Count the lines in the following data that include "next". Please write only the number.
---- Material for this exercise
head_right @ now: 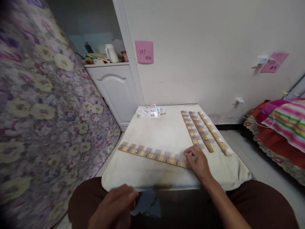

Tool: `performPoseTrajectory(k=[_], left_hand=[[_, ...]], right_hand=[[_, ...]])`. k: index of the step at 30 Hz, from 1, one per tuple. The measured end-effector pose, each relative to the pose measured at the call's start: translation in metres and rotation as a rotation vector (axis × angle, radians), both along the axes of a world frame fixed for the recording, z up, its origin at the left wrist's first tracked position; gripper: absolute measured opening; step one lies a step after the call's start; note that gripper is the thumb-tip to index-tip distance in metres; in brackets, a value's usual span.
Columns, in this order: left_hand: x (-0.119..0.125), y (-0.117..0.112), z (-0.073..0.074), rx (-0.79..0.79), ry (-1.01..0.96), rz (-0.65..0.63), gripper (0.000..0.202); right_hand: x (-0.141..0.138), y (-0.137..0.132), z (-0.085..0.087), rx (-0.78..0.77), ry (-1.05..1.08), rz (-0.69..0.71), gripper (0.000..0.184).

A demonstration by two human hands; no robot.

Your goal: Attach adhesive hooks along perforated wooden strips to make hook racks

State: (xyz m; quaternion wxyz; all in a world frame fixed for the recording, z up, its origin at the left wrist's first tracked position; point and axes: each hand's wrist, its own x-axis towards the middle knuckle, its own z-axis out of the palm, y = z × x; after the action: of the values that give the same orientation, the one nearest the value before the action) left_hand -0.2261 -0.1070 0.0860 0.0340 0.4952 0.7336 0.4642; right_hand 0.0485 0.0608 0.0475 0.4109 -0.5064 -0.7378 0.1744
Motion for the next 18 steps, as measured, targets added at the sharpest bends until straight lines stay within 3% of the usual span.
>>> performPoseTrajectory(k=[2, 4, 8, 10, 13, 18], left_hand=[[-0.017, 0.015, -0.008, 0.066, 0.047, -0.240, 0.031], [-0.035, 0.028, -0.026, 0.113, 0.099, -0.396, 0.022], [-0.062, 0.036, -0.075, 0.004, 0.151, -0.411, 0.024], [-0.067, 0.036, -0.092, -0.002, 0.179, -0.424, 0.024], [-0.067, 0.036, -0.102, -0.010, 0.200, -0.419, 0.023], [-0.067, 0.038, -0.105, -0.048, 0.186, -0.421, 0.023]], right_hand=[[-0.026, -0.004, 0.009, -0.027, -0.084, 0.091, 0.013], [-0.050, -0.009, 0.015, -0.040, -0.169, 0.126, 0.012], [-0.091, -0.013, 0.021, -0.036, -0.295, 0.142, 0.013], [-0.109, -0.011, 0.021, -0.030, -0.340, 0.149, 0.013], [-0.134, -0.006, 0.017, -0.043, -0.436, 0.170, 0.023], [-0.160, 0.004, 0.003, -0.092, -0.587, 0.192, 0.036]])
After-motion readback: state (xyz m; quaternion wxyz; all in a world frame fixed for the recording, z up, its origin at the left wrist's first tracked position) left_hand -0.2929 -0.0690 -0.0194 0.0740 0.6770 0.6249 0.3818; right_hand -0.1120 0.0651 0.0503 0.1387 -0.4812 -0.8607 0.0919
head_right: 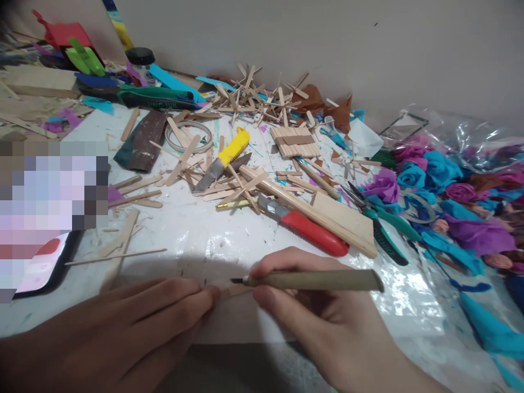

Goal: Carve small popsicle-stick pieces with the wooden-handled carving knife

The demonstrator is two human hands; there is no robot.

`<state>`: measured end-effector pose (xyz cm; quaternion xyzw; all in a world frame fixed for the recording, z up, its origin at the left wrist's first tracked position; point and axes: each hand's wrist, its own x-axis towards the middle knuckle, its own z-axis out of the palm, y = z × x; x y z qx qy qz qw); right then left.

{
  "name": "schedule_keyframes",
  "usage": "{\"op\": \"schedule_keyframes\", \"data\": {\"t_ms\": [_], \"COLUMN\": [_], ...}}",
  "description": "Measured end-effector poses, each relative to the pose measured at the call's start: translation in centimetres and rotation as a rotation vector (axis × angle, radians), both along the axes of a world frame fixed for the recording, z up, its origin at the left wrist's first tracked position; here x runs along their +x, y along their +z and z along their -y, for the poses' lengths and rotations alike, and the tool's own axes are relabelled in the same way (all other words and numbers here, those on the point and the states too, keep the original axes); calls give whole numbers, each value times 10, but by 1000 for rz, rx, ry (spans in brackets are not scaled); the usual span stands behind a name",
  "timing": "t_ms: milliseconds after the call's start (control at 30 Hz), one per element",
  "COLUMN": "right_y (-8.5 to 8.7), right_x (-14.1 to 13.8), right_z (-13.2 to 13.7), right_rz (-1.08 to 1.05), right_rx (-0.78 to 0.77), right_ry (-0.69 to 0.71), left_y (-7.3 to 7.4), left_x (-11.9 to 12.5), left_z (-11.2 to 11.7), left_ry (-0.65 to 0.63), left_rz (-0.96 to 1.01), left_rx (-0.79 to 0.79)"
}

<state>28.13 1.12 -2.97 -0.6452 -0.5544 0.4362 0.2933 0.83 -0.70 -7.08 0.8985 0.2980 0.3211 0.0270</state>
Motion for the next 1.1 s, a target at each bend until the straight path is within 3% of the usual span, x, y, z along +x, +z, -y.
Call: {"op": "schedule_keyframes", "data": {"t_ms": [167,367,533,667,900,1100], "right_y": [-2,-2,-2,-1,3,5], "right_x": [-2,-6,-4,0,-9,-19], "right_z": [3,1,-2,-3,-2,-8], "right_rz": [52,26,106,95,256,191], "right_rx": [59,40,97,128,314,277], "right_ry": [22,163,212,333,405,500], "left_y": [-2,-4,-2,-2,-1,1], "left_x": [4,1,0,0,4,-1], "left_z": [0,-1,-1,0,-2,-9], "left_ry": [-8,-28,3,-19,-22,-85], "left_rz": [13,-7,0,2,32,55], "left_rx": [12,11,6,-9,-64,-78]}}
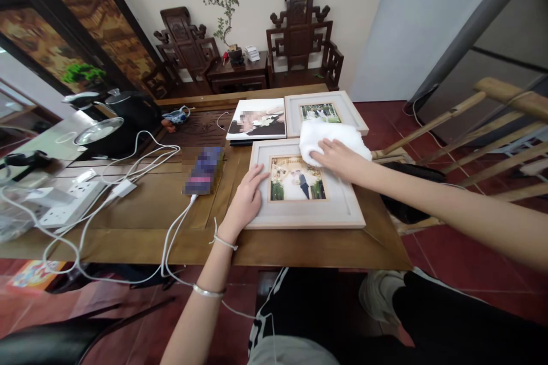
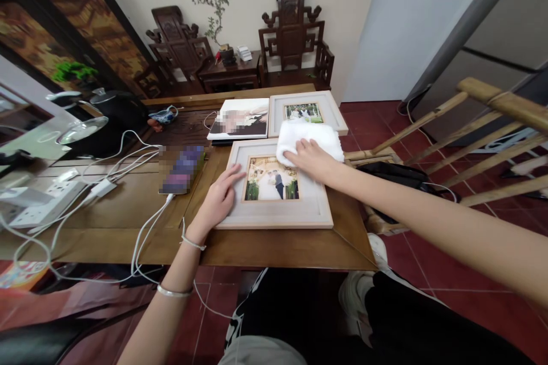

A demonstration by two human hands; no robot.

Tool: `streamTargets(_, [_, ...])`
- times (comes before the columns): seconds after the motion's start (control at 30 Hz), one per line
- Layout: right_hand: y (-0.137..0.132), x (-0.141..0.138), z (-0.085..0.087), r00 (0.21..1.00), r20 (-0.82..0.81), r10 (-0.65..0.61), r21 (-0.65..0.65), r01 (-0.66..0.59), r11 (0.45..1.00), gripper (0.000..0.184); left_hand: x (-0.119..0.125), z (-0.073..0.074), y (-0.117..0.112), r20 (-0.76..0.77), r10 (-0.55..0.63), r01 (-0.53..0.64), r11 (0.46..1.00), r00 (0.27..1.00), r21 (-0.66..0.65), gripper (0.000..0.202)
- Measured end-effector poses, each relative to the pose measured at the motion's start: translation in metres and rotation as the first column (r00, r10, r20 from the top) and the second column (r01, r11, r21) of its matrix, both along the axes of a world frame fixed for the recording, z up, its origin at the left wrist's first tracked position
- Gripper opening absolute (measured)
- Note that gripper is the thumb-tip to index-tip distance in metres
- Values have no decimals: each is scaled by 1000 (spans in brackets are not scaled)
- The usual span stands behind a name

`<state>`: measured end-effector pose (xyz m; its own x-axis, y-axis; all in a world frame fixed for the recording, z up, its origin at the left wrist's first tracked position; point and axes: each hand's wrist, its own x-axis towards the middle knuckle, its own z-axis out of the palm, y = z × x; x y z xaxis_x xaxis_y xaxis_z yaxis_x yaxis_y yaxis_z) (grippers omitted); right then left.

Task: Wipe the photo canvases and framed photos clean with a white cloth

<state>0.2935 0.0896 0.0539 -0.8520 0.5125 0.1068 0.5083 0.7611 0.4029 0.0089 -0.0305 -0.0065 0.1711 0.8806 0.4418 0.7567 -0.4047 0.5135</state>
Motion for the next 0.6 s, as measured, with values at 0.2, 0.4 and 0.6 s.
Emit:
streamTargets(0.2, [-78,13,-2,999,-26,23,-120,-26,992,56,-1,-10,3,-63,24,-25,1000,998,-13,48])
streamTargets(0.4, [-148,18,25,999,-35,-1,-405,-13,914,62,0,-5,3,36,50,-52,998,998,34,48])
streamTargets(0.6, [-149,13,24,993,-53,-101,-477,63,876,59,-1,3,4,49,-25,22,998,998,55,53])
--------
# Task solution:
3